Swedish Death Cleaner Katarina Blom Explains Why It Can Be Hard To Declutter Your Home - Exclusive

America is the home of the brave and, apparently, the land of the hoarders. Luckily for those of us who live stateside, a group of three Swedish death cleaners have arrived and are ready to completely transform the lives of eight Americans who ... aren't necessarily dying ... but have hopes of decluttering their homes before they do.

Their mission is documented in the new Peacock series "The Gentle Art of Swedish Death Cleaning." In it, psychologist Katarina Blom, organization coach Ella Engström, and designer Johan Svenson are determined to declutter American homes and gently help us all let go of unnecessary belongings we've accumulated over the years — all so no one else has to carry that burden after we've bitten the dust.
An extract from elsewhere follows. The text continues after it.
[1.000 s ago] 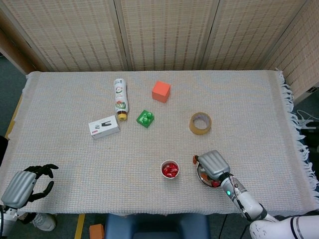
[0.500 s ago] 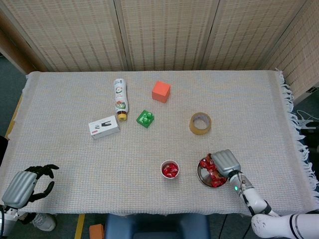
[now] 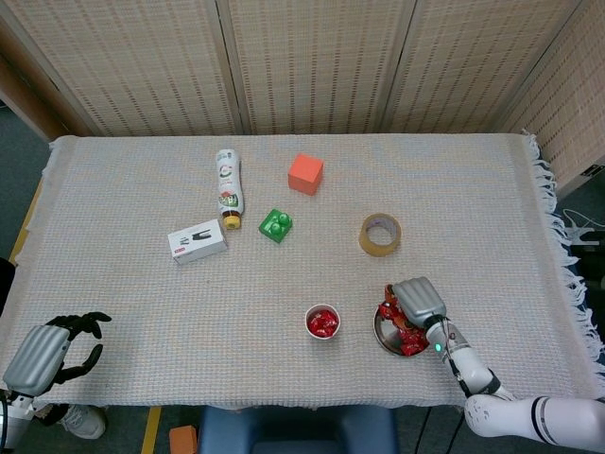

While the concept of cleaning out our homes over time may seem simple, the process of letting go of items that carry so much emotional value isn't easy. Science — and psychologist Katarina Blom — explains exactly why: "We are gatherers by evolution, and in this modern age, it has lost its purpose. It's not about survival anymore, but still, we are formed in a way that we can create strong attachment to things," the Swedish death cleaner explained during an exclusive interview with House Digest. "If you add emotions to those things, the attachment becomes even stronger."

After a death, letting go of possessions becomes even more difficult

Over time, humans tend to associate emotions with their physical items. Each time we walk by that vase in our hallway, for example, it could remind us of our epic trip to Europe.

On the other hand, holding on tightly to belongings that once belonged to someone we love can make these feelings even more complex. "When you lose a person and you inherit their items, it feels like you are getting rid of the person and you're disrespecting them or disregarding them if you donate their things," Katarina Blom told us.

That's where the Swedish death cleaners come in, guiding clients through the gentle art of, essentially, letting go of the items that serve us no purpose and simply take up space. "The more you process the emotions attached to the items, the item loses its importance, and you realize, 'Everything is integrated within me. I don't need the item,'" Blom explained. "It can be nice to have to remind yourself, 'But I don't need it.'"

Throughout the Peacock series' eight episodes, viewers will see Americans in various stages of their lives process exactly what their personal items mean to them. In the end, many of these same Americans learn that letting go of their clutter will only help them live out their best lives. "This is the biggest hurdle for any person," Blom said.

"The Gentle Art of Swedish Death Cleaning" is available to stream now exclusively on Peacock.